> [DESCRIPTION OF THE TASK]: From the entries that follow, gather each line holding the word "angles".
[Opening DATASET ENTRIES section]
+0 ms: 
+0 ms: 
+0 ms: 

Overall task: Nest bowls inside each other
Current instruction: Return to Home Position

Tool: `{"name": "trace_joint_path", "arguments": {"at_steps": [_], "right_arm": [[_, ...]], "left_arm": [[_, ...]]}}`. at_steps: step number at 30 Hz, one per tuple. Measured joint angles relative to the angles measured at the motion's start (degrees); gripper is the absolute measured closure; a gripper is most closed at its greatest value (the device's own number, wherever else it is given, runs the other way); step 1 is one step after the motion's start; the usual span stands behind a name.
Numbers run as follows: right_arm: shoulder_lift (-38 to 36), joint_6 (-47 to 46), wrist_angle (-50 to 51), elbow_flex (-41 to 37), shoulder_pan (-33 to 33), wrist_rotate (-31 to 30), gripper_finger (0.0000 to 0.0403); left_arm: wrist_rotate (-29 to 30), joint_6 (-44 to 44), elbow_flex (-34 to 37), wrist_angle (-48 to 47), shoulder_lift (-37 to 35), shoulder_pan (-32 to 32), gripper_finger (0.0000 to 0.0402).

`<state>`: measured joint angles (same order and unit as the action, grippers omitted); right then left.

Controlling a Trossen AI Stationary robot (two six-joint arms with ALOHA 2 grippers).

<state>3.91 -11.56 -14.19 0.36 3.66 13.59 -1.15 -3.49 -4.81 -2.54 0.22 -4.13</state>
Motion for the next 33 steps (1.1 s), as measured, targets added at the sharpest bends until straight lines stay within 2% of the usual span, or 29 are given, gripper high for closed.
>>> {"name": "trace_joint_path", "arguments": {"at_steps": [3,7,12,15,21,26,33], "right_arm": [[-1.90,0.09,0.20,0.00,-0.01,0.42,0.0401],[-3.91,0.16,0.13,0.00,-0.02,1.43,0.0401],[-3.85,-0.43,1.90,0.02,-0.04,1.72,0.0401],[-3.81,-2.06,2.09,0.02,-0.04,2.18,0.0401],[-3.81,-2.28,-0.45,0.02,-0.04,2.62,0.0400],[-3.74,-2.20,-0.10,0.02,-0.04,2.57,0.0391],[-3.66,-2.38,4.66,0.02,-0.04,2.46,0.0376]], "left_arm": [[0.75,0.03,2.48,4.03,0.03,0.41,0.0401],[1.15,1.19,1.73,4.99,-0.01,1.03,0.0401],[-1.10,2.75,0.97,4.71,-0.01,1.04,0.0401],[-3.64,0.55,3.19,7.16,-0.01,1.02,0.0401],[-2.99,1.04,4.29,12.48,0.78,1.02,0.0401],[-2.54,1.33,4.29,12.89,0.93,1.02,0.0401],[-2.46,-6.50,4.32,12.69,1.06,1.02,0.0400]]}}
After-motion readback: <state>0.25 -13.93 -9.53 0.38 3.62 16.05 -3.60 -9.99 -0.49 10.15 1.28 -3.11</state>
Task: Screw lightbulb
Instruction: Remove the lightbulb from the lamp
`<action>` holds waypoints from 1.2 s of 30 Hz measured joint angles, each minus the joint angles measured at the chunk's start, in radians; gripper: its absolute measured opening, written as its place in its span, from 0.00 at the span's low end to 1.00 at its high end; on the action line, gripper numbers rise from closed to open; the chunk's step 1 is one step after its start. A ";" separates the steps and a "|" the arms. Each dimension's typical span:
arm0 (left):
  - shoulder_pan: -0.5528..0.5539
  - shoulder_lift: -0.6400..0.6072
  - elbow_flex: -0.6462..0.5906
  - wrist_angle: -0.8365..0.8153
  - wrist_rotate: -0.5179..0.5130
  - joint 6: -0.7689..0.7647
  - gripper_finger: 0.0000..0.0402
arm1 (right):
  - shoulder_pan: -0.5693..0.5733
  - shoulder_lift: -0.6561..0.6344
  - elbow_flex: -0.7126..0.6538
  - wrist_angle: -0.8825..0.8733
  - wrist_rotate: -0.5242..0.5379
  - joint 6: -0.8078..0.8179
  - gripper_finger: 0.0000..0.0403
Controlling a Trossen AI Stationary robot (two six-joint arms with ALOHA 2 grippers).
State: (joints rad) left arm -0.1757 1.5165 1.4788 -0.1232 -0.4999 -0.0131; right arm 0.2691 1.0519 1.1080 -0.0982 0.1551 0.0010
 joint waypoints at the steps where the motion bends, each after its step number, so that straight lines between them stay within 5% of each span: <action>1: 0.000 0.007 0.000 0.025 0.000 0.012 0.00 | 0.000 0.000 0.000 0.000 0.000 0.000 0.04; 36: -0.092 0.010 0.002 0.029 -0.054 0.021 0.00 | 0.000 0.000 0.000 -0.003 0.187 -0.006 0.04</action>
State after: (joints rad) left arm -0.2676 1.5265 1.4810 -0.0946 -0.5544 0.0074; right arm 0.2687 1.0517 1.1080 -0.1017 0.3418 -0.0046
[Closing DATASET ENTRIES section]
> [RESPONSE AREA]:
Tool: `{"name": "trace_joint_path", "arguments": {"at_steps": [_], "right_arm": [[_, ...]], "left_arm": [[_, ...]]}}`. at_steps: step number at 30 Hz, one per tuple. Measured joint angles relative to the angles measured at the motion's start (degrees); gripper is the absolute measured closure; a gripper is most closed at its greatest value (the device's own number, wherever else it is given, runs the other way); step 1 is one step after the motion's start; the usual span stands behind a name.
`<state>`: measured joint angles (same order and unit as the action, grippers omitted); right then left.
`<action>` holds waypoints from 1.2 s of 30 Hz measured joint angles, each minus the joint angles measured at the chunk's start, in radians; gripper: its absolute measured opening, written as its place in its span, from 0.00 at the span's low end to 1.00 at its high end; on the action line, gripper numbers rise from closed to open; the chunk's step 1 is one step after its start. A ";" separates the steps and a "|" the arms. Each dimension's typical span:

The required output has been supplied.